Cas McCullough, Founder of Writally based in Brisbane, Australia is the first entrepreneur of the week.
Tell us about your company?
Writally is an early stage content writing startup aimed at helping marketers slash the time it takes to write a compelling, original blog post. As a company we’ve only been operating since March this year and as we’re pre-MVP, we don’t have any turnover to shout home about just yet. At the moment I am running the show on my own but thankfully I’m backed by the amazing team at the BlueChilli startup accelerator.
Who makes up the founding team and how did you get together?

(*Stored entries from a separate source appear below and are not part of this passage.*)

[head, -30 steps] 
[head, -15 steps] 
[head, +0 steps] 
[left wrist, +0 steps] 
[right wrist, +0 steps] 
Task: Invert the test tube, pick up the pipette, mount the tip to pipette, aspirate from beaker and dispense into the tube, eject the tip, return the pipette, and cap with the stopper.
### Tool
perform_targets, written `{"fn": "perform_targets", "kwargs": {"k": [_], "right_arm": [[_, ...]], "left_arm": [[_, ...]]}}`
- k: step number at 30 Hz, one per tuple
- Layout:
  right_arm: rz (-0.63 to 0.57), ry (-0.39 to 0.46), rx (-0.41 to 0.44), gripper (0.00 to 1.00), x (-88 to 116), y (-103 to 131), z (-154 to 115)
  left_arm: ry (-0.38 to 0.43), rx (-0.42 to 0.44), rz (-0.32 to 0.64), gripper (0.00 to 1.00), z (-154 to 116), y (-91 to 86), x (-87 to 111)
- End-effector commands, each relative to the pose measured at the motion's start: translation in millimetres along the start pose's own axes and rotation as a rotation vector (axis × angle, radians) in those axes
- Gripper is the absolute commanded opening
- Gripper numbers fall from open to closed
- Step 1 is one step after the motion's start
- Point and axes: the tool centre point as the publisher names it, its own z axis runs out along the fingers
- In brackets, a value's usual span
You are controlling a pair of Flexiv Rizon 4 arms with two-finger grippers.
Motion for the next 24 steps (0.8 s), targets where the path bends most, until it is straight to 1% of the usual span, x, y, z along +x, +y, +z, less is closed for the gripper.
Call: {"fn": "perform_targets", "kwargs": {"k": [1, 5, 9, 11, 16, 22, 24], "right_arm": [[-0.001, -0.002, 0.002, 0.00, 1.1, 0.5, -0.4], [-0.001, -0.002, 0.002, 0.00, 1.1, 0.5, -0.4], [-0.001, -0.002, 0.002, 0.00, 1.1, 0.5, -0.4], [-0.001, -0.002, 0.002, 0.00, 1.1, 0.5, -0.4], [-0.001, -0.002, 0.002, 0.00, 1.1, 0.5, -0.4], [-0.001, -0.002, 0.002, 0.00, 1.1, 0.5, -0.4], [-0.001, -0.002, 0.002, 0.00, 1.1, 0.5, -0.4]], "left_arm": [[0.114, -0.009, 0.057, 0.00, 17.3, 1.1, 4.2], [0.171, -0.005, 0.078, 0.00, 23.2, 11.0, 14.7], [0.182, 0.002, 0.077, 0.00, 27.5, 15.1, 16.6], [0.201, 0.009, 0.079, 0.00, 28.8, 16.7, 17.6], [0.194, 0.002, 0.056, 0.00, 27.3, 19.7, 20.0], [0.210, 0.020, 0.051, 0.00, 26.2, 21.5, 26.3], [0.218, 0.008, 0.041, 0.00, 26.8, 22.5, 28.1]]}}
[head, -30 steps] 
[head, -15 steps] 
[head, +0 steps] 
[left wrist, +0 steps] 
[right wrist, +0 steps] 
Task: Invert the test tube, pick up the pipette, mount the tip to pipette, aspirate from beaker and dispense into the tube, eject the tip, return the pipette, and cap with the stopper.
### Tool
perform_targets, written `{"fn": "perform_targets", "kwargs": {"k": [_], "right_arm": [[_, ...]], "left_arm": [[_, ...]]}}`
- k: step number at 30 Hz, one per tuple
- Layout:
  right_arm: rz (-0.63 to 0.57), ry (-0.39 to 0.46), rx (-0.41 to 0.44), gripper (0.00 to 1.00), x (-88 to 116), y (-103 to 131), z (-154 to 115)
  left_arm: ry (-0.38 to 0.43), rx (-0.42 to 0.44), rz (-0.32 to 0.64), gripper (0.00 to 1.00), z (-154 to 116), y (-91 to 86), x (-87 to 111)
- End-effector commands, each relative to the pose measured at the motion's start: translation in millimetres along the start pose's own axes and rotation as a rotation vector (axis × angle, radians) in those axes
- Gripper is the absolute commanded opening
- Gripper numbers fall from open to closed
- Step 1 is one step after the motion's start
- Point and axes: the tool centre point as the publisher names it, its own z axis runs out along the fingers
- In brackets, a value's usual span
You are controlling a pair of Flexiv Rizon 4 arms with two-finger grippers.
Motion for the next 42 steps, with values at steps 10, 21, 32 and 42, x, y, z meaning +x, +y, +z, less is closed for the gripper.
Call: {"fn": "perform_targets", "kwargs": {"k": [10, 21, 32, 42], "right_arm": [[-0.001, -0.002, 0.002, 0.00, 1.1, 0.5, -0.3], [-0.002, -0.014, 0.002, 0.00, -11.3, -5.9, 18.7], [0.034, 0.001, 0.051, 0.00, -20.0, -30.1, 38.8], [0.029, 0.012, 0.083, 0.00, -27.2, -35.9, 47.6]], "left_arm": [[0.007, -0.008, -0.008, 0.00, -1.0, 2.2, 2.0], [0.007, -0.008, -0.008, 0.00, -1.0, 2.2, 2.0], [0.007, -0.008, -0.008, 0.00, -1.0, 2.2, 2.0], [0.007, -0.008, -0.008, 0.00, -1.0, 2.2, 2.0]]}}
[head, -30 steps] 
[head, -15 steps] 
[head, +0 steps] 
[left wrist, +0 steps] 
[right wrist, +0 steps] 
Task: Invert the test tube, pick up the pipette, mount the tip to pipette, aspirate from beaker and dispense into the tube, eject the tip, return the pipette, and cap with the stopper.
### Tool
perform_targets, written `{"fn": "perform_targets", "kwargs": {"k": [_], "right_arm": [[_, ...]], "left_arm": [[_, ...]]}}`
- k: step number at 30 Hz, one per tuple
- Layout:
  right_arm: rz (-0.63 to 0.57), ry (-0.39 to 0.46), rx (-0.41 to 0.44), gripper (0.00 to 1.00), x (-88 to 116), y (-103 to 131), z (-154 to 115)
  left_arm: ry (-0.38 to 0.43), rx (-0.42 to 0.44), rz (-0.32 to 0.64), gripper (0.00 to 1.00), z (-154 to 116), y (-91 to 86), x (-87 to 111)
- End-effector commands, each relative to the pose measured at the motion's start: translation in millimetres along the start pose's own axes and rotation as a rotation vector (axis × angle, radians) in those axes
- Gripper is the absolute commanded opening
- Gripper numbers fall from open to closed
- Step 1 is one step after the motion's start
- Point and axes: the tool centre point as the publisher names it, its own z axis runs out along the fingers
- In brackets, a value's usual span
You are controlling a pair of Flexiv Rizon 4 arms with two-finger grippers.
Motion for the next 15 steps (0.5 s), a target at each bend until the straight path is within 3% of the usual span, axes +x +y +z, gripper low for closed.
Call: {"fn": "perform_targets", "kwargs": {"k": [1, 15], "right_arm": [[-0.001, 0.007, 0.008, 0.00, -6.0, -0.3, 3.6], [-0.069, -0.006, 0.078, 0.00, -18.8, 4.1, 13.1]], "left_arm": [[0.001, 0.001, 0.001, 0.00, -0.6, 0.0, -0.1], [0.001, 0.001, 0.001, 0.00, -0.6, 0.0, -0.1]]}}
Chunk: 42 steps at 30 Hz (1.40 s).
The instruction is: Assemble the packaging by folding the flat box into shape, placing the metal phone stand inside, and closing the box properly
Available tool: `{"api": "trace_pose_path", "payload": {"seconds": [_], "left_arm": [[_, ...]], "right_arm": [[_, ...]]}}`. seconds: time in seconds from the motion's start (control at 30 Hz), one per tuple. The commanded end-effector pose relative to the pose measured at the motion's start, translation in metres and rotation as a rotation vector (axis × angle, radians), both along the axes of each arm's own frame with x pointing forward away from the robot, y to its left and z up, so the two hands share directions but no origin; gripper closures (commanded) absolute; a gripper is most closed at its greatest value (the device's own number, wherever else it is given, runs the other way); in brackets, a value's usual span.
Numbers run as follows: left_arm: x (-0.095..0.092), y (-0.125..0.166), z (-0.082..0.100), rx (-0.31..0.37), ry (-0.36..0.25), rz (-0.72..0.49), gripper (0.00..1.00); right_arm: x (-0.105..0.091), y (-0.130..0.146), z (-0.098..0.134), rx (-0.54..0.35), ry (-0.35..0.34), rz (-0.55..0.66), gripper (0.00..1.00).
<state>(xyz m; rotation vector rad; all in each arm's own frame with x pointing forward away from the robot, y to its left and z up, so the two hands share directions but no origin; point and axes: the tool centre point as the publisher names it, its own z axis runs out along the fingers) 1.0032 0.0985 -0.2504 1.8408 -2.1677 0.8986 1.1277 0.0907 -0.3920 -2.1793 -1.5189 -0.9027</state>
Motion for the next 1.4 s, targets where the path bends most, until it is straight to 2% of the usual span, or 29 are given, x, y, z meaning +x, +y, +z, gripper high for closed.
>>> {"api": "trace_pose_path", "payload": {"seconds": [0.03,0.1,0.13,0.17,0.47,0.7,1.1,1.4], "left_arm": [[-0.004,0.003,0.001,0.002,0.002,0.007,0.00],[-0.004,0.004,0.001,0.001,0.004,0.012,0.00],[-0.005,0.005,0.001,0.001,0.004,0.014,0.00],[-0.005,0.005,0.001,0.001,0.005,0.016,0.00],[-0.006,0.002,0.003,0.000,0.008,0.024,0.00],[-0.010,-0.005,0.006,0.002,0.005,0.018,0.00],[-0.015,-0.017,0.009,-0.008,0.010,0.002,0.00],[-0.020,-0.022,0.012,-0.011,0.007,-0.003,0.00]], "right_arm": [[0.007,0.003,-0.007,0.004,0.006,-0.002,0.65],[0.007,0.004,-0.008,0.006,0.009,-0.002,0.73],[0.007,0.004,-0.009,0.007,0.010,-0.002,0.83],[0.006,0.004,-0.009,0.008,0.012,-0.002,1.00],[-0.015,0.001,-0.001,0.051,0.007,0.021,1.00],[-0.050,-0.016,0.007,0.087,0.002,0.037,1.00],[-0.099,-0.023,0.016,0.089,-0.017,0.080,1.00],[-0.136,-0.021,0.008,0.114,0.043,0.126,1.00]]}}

The team is currently myself plus the development and product management team at BlueChilli. Bluechilli is a startup accelerator based in Australia and Writally is a portfolio company. I entered the accelerator program in March after winning the Suncorp #SmallBusinessChallenges competition sponsored by Suncorp, BlueChilli, CCIQ and Microsoft. It was a dream come true to finally be able to develop my app.
What are the benefits associated with your business location?
Brisbane is a great location to startup and collaborate, the space I work out of is fantastic. Not many early stage startups get to leverage really cool partnerships like the one we have with CCIQ. They’ve been supporting our events, promoting us and providing opportunities for us to meet investors. CCiQ is also an investor in my product, so it’s a symbiotic relationship.
What are the difficulties associated with growing a business in your location?
Australia is geographically isolated and our population is small in comparison to other countries. That can be a strength but it can also be a frustration at times. I think that our Government is slowly coming around the idea that innovation is the gateway to economic prosperity in an era of automation and virtual reality. Many mid-level management and professional services roles are disappearing offshore and that has implications for education and employment. I’m really glad to be contributing something pretty amazing to the Aussie startup scene and plan on creating lots of local jobs once we’ve launched in the marketplace.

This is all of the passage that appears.